--- What you need to do ---
The copy you return must match the listing word for word and carry no pictures.

--- Dataset extract ---
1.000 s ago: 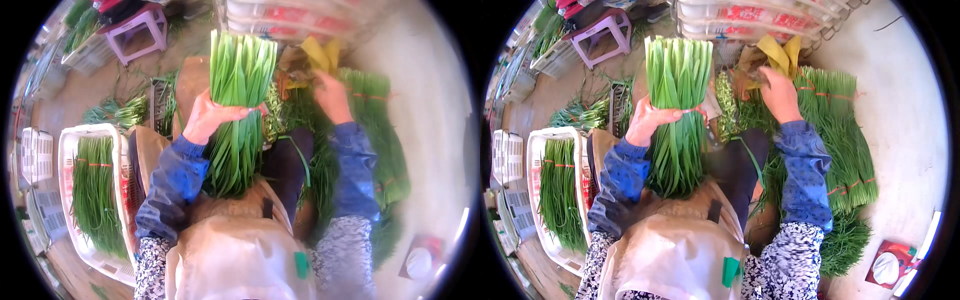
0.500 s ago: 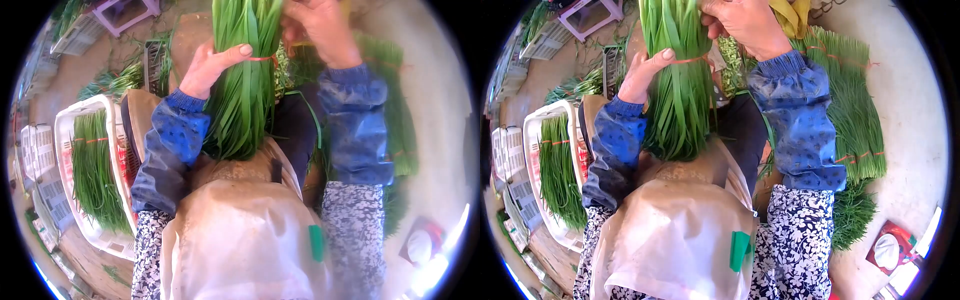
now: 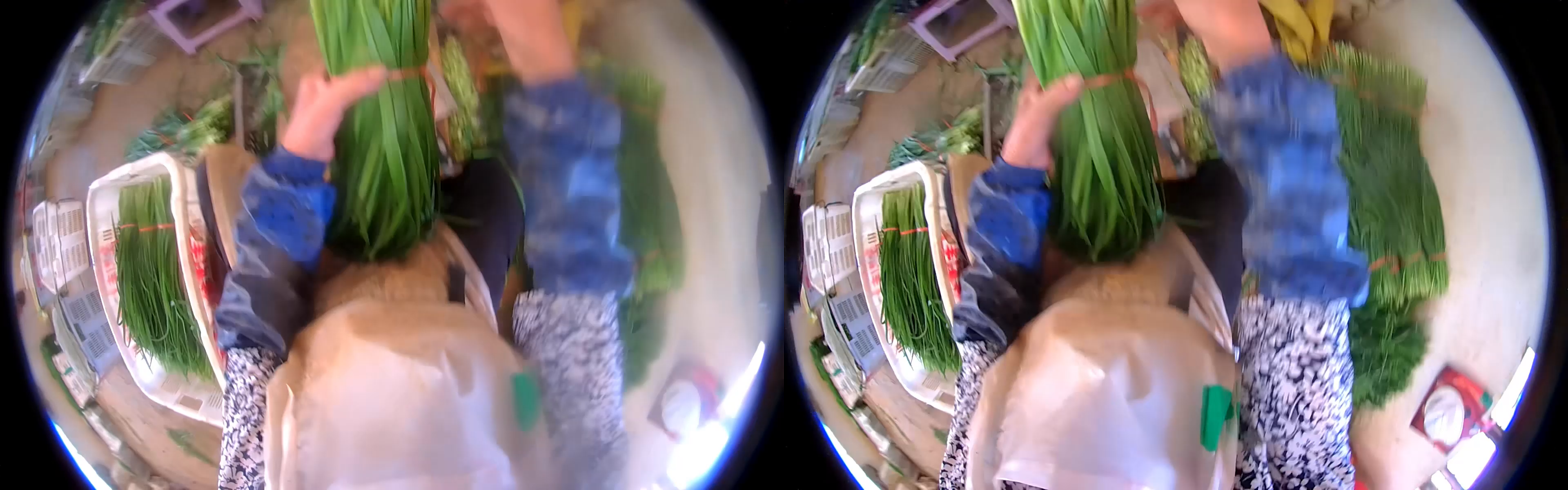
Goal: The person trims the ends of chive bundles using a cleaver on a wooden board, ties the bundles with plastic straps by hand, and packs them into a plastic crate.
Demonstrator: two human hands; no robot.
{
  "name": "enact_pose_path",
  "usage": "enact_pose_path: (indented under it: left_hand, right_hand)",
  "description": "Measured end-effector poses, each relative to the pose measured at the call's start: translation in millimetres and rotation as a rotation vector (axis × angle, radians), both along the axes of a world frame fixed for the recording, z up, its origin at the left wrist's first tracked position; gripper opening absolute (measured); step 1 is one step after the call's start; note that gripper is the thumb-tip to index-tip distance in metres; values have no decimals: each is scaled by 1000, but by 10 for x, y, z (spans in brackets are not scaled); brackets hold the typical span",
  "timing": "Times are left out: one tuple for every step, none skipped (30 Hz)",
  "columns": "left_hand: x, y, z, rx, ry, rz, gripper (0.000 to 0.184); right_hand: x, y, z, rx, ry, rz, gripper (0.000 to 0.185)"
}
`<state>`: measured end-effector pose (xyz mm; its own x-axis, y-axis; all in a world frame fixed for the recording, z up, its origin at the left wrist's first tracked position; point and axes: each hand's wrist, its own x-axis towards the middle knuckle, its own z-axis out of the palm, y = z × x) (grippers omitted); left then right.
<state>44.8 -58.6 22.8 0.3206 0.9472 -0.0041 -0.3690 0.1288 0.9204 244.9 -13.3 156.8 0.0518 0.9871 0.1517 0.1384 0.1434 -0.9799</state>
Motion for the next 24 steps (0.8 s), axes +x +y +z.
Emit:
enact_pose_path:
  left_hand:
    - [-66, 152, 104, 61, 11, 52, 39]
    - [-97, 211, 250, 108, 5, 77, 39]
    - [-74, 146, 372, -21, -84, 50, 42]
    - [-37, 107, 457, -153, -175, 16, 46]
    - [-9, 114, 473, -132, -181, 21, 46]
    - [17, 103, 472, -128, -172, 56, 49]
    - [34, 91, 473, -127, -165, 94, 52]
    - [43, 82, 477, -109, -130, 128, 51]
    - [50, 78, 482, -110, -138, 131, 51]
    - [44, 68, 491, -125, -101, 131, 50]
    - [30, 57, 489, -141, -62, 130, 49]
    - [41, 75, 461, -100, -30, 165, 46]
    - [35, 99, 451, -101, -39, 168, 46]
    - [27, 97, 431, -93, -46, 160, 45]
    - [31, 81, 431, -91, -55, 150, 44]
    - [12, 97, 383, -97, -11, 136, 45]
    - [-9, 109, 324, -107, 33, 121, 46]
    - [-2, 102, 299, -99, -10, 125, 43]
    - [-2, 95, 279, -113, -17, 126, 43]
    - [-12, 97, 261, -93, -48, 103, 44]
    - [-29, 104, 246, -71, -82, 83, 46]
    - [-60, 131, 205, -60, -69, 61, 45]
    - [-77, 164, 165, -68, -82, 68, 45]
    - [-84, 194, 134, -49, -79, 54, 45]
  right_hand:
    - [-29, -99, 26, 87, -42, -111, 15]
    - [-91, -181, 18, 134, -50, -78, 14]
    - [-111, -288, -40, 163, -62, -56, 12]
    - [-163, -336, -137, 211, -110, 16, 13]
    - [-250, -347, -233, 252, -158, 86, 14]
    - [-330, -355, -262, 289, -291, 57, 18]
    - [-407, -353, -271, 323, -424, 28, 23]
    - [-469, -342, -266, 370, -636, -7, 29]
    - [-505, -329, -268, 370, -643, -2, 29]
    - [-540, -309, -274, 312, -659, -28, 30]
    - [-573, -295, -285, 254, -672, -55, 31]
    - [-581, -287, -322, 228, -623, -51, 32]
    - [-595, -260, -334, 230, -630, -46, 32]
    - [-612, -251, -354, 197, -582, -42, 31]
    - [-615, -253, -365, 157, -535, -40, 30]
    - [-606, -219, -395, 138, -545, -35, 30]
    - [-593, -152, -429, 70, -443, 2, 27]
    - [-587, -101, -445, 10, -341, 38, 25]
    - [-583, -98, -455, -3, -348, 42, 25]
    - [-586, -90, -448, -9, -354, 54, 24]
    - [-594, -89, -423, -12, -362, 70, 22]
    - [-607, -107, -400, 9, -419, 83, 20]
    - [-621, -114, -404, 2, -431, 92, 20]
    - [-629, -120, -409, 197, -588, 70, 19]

--- Exercise answer ---
1.000 s ago: 
0.500 s ago: 
now: 
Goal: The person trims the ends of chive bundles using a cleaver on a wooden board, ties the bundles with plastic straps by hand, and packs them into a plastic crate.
Demonstrator: two human hands; no robot.
{
  "name": "enact_pose_path",
  "usage": "enact_pose_path: (indented under it: left_hand, right_hand)",
  "description": "Measured end-effector poses, each relative to the pose measured at the call's start: translation in millimetres and rotation as a rotation vector (axis × angle, radians), both along the axes of a world frame fixed for the recording, z up, its origin at the left wrist's first tracked position; gripper opening absolute (measured); step 1 is one step after the call's start; note that gripper is the thumb-tip to index-tip distance in metres; values have no decimals: each is scaled by 1000, but by 10 for x, y, z (spans in brackets are not scaled); brackets hold the typical span",
  "timing": "Times are left out: one tuple for every step, none skipped (30 Hz)",
  "columns": "left_hand: x, y, z, rx, ry, rz, gripper (0.000 to 0.184); right_hand: x, y, z, rx, ry, rz, gripper (0.000 to 0.185)"
}
`<state>`: measured end-effector pose (xyz mm; its own x-axis, y-axis; all in a world frame fixed for the recording, z up, its origin at the left wrist's first tracked position; point and axes: each hand's wrist, its own x-axis towards the middle knuckle, its own z-axis out of the palm, y = z × x) (grippers omitted); left then right.
<state>44.8 -58.6 22.8 0.3206 0.9472 -0.0041 -0.3690 0.1288 0.9204 244.9 -13.3 156.8 0.0518 0.9871 0.1517 0.1384 0.1434 -0.9799</state>
Motion for the next 24 steps (0.8 s), axes +x +y +z.
Emit:
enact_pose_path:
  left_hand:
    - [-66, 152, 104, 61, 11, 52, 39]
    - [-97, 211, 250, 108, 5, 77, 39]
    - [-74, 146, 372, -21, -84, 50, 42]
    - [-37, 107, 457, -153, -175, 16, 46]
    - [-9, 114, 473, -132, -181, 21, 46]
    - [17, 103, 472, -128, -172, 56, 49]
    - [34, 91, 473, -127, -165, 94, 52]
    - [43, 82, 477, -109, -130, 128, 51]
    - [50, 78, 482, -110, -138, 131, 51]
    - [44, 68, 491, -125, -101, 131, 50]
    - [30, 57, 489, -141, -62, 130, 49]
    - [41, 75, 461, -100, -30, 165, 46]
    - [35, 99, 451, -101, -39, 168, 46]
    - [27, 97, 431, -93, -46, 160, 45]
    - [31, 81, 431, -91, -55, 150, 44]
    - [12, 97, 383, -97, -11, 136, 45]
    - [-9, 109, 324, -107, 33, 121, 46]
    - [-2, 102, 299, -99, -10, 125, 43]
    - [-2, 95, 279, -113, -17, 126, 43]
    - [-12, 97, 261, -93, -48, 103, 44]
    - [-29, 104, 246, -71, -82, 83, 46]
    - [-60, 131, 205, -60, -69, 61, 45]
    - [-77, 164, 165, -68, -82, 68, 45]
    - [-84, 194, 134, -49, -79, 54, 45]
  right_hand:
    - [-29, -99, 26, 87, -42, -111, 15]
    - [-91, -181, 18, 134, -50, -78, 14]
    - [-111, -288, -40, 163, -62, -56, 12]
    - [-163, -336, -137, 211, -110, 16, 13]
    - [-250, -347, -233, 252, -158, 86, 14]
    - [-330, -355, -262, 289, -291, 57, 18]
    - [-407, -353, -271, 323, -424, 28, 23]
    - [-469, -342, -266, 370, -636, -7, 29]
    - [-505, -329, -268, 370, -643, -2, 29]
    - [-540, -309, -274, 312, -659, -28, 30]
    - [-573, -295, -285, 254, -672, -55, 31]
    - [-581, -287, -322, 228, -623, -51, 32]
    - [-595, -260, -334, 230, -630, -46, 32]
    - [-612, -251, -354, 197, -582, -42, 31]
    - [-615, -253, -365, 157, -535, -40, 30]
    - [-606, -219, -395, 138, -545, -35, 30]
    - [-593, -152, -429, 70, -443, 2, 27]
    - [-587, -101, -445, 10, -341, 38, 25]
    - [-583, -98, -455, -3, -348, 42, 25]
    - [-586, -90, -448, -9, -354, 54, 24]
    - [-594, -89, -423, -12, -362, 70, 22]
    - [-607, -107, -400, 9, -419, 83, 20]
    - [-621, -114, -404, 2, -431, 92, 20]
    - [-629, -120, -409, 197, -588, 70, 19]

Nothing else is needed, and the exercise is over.